High Yield Bonds: Time to Buy?

Key Takeaways

  • Current high yield spread levels occur infrequently, presenting a potential buying opportunity for long-term investors.
  • Historically buying into this market weakness has resulted in strong subsequent returns as spreads above 800 basis points have led to average annualized returns over the next 12 and 24 months of 30.3% and 21.6%, respectively, over the last 25 years.
  • Markets will likely remain volatile in the short term, but we expect high yield to outperform long-term averages when the economy rebounds.

Unprecedented times, attractive high yield valuations

The coronavirus crisis and subsequent economic weakness fueled a fear-induced sell-off in the high yield markets as spreads widened over 700 basis points in a matter of weeks. The velocity of the movement was unprecedented, with US high yield spreads widening past 1000 basis points. While spreads have tightened since the recent peak, as of March 26 the option-adjusted spread was around 950 bps. Typically these spread levels present themselves about once every 10 years (Exhibit 1). In the past when valuations declined by this magnitude, the subsequent recovery was significant with markets posting above-average total returns.
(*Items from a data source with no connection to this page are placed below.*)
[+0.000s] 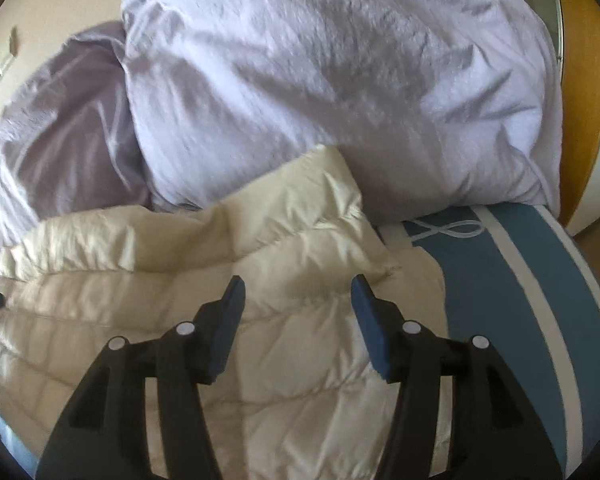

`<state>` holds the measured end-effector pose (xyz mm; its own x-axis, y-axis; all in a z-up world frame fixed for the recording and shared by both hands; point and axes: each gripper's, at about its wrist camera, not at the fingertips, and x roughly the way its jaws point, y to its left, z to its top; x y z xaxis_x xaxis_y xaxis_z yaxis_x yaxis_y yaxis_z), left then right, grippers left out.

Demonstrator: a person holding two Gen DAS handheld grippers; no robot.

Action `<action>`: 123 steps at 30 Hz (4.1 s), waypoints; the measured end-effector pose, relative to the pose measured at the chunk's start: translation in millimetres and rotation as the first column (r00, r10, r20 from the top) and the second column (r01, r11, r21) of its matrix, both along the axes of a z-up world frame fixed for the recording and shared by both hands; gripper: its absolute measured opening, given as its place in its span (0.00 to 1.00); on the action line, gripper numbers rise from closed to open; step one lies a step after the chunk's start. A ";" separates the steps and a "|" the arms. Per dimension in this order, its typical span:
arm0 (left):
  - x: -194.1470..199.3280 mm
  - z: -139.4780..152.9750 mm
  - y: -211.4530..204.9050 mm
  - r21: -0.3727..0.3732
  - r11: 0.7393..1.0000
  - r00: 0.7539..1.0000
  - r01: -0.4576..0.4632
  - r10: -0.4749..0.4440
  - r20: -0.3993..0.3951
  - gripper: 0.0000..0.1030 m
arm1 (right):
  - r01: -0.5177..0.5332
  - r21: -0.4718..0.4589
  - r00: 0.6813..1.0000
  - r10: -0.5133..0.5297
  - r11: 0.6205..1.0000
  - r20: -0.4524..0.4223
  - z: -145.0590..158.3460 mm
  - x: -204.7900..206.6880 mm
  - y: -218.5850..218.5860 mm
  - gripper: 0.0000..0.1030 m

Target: Fold large clothes

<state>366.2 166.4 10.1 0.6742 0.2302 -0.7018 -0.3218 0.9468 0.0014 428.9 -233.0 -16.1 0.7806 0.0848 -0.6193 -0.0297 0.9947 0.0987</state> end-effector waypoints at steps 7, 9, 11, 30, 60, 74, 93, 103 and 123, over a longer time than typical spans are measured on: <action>16.7 -23.9 7.7 0.051 0.998 0.998 -0.049 0.050 -0.036 0.74 | 0.037 -0.085 0.997 -0.042 0.996 -0.057 -29.1 16.7 3.8 0.54; 20.2 -29.5 8.2 0.068 0.996 0.998 -0.051 0.053 -0.035 0.74 | 0.039 -0.112 0.997 -0.046 0.993 -0.056 -34.5 19.0 6.9 0.56; 24.4 -34.6 8.4 0.080 0.995 0.997 -0.056 0.059 -0.040 0.74 | 0.045 -0.133 0.997 -0.053 0.990 -0.058 -39.3 22.5 10.2 0.58; 42.9 -55.2 20.6 0.045 0.997 0.992 -0.070 0.074 -0.099 0.82 | 0.053 -0.119 0.989 -0.069 0.991 -0.128 -52.5 37.6 5.0 0.64; 39.7 -58.0 34.6 0.022 0.992 0.987 -0.121 0.122 -0.101 0.99 | 0.036 -0.105 0.994 -0.047 0.994 -0.098 -50.4 38.5 5.5 0.94; 42.6 -59.7 35.5 0.022 0.993 0.986 -0.117 0.119 -0.115 0.99 | 0.033 -0.084 0.994 -0.042 0.996 -0.105 -51.3 41.4 3.3 0.94; 42.0 -59.8 34.8 0.023 0.993 0.986 -0.117 0.119 -0.114 0.99 | 0.038 -0.089 0.994 -0.047 0.995 -0.100 -52.1 41.6 1.6 0.94; 42.4 -59.9 34.8 0.021 0.993 0.986 -0.117 0.119 -0.114 0.99 | 0.039 -0.090 0.994 -0.048 0.995 -0.098 -52.0 40.7 0.6 0.94; -20.3 -23.5 50.1 -0.051 0.997 0.996 -0.050 0.046 -0.071 0.99 | 0.007 0.017 0.999 -0.006 1.000 -0.051 -10.4 -31.5 -31.2 0.96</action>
<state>346.0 216.5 -13.3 0.6120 0.2222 -0.7590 -0.3677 0.9296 -0.0244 397.3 -264.2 -26.5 0.7485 0.0906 -0.6569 -0.0174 0.9930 0.1171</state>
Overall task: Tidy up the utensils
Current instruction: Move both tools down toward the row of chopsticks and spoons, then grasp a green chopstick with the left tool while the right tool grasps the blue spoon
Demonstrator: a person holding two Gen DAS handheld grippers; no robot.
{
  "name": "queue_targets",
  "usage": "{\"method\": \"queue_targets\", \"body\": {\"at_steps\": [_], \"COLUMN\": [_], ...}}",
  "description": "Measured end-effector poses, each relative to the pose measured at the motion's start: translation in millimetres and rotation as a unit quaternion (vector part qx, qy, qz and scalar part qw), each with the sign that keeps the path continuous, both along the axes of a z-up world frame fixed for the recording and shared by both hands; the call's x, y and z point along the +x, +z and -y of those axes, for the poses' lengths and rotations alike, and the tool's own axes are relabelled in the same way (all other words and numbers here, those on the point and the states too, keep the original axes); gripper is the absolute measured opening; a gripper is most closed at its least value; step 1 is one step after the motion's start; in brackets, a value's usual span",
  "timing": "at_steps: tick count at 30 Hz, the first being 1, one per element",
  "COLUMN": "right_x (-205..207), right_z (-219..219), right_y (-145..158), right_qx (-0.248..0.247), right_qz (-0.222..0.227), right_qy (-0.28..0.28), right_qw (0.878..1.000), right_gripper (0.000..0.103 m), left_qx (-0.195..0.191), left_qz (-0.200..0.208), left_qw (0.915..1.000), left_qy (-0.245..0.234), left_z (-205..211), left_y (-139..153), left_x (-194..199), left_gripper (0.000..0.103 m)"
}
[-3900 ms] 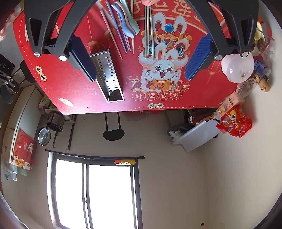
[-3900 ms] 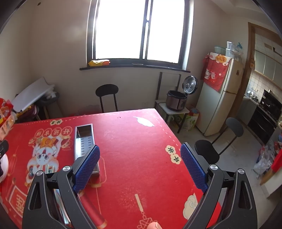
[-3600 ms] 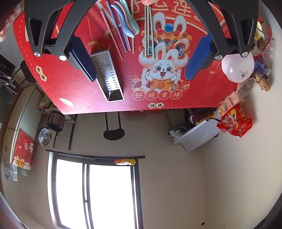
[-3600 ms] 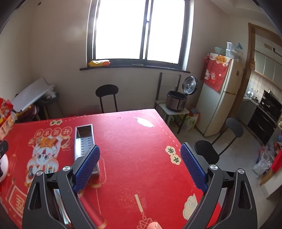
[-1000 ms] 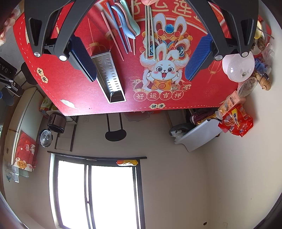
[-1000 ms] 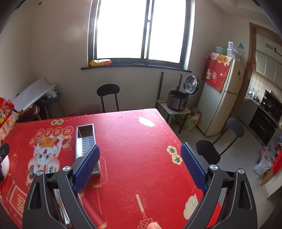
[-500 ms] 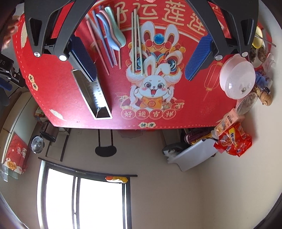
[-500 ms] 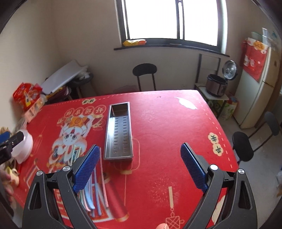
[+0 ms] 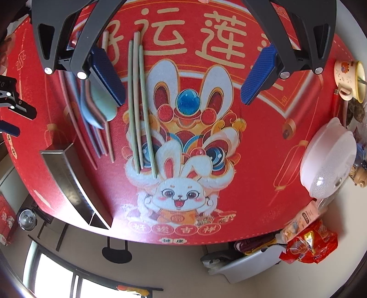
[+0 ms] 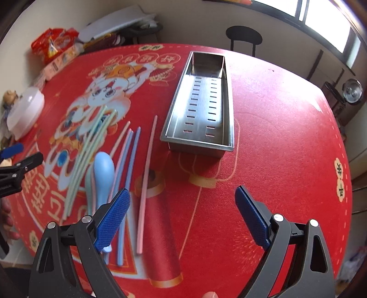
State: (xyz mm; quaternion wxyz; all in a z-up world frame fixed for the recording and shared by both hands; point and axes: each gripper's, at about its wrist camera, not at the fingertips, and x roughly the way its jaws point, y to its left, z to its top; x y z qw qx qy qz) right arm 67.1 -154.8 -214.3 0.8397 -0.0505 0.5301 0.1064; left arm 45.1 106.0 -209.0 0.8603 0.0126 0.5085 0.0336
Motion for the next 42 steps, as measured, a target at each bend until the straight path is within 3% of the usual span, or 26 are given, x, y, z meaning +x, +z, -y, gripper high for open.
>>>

Exhibit 1: Historical monthly US high yield spreads

Source: Bloomberg Barclays as of March 26, 2020. Includes monthly option-adjusted spreads for the Bloomberg Barclays US Corporate High Yield Index from January 1994-February 2020 and daily data as of March 26, 2020.
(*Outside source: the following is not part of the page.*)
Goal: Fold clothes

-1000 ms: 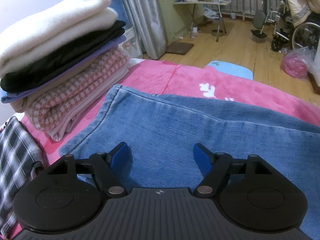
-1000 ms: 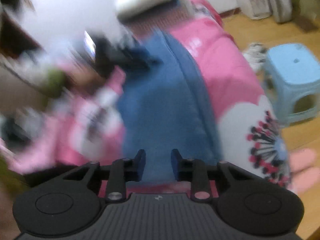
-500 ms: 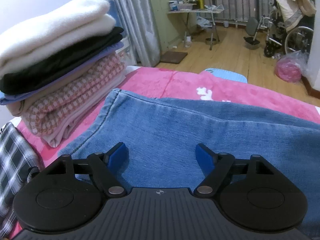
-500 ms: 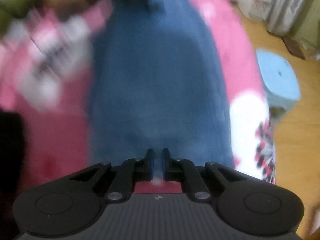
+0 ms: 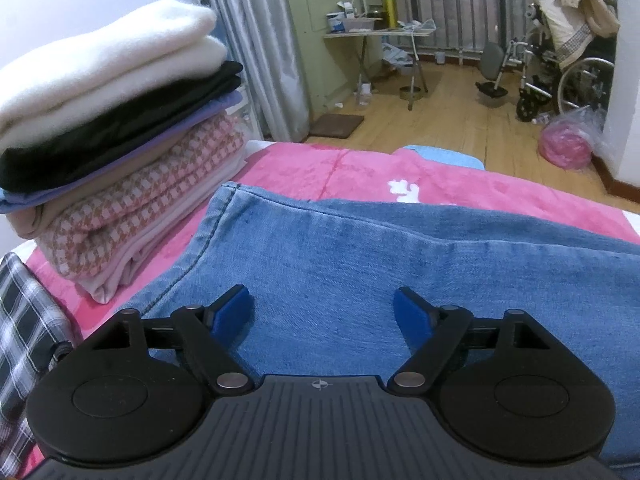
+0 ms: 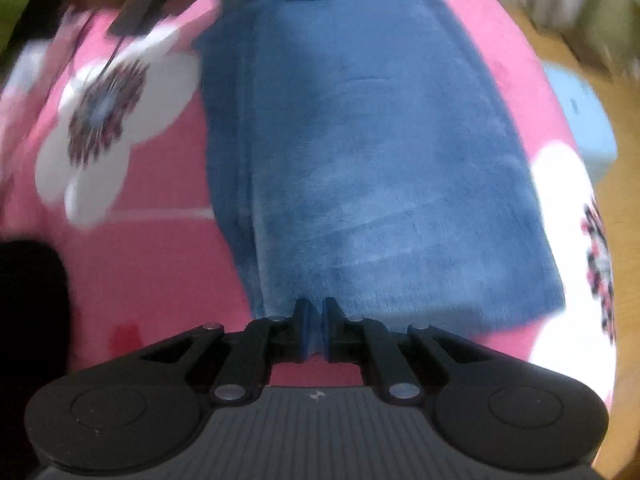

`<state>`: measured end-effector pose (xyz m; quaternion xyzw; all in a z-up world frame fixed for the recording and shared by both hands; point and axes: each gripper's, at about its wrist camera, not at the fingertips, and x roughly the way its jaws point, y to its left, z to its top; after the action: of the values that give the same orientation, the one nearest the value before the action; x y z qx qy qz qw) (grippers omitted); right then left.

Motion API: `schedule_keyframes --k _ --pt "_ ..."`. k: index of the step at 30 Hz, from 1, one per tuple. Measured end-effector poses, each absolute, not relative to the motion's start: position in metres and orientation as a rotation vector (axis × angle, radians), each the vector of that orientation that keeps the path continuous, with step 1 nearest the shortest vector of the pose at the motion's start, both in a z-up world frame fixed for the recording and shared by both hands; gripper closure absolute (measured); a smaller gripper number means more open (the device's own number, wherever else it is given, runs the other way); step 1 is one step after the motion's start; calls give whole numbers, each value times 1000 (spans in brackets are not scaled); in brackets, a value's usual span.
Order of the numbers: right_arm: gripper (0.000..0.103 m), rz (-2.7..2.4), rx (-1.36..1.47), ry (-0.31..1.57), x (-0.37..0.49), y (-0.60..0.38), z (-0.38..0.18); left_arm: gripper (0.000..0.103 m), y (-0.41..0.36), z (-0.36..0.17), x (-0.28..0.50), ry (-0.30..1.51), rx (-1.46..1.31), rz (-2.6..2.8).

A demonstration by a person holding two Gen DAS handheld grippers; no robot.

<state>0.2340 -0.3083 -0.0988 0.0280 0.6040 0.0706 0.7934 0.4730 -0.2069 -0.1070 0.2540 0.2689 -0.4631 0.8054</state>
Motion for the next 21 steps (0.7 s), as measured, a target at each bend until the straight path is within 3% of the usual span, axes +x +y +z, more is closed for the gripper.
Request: schedule_keyframes --k 3,9,13,17,21 --pt "96 142 97 1270 228 -312 -73 21 -207 -107 473 577 539 -986" --pt "96 230 24 1239 213 -283 -116 19 -210 -106 473 584 551 -973" --pt "96 178 16 1235 210 -285 -89 13 -212 -106 477 600 549 -957" --pt "96 23 -29 1111 196 -307 -61 12 -213 -105 477 609 549 -943" --pt "96 -159 -24 1142 186 -342 -106 12 -215 -104 477 617 560 -939"
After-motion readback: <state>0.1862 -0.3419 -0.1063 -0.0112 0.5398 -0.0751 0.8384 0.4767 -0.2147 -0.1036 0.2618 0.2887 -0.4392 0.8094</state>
Cheap valuations may lead to strong returns

Historically, when high yield spreads have crossed over 800 basis points, the average annualized returns over the next 12 and 24 months were 30.3% and 21.6%, respectively, based on the Bloomberg Barclays US Corporate High Yield Index (index) data over the last 25 years (Exhibit 2).
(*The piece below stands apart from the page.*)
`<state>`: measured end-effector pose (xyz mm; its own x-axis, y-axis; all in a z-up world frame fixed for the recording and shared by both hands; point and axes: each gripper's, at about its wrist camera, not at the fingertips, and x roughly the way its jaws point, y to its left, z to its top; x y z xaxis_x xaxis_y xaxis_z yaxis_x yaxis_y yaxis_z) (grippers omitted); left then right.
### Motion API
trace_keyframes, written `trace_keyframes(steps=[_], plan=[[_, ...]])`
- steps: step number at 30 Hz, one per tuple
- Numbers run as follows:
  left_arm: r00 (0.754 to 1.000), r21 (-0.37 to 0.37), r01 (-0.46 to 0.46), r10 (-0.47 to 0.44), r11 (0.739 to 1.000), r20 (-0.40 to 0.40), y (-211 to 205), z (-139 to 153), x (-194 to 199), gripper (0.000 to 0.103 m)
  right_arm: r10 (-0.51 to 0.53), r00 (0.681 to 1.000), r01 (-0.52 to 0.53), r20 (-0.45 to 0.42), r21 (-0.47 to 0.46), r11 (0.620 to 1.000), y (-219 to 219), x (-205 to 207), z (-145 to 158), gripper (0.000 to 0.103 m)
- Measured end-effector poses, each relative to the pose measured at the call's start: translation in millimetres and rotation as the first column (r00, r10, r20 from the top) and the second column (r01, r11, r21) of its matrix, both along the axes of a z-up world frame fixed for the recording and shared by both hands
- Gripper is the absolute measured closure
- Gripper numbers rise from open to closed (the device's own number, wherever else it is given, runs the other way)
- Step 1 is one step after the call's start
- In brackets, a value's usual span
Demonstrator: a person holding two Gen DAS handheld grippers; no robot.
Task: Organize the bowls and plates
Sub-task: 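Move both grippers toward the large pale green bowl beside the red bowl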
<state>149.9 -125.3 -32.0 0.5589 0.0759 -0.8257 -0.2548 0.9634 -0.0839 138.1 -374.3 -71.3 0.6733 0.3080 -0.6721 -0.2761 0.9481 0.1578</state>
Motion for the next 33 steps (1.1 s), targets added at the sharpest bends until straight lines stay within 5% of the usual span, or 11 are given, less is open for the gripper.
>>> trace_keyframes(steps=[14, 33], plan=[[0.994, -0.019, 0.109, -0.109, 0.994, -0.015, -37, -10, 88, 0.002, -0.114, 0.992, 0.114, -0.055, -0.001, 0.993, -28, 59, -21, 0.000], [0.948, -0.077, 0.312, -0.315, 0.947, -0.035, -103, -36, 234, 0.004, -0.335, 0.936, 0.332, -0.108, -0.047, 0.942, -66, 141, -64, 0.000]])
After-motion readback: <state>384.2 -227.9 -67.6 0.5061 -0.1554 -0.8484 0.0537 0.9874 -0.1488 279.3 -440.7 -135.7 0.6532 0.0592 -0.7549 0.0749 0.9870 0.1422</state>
Exhibit 2: US high yield spreads over 800 basis points and subsequent returns

  Trailing 12 months  Trailing 24 months 
Average Return 30.33% 21.64%
Median Return 27.88% 23.37%
Number of positive return periods 21/23 23/23
Number of negative return periods 2/23 0/23

Source: Bloomberg Barclays as of February 28, 2020. Past performance is not indicative of future results. Based on monthly data for the Bloomberg Barclays US Corporate High Yield Index from January 1994 to February 2020. Reflects the trailing 12- and 24-month annualized returns following periods when the index option-adjusted spread increased above 800 basis points at month end.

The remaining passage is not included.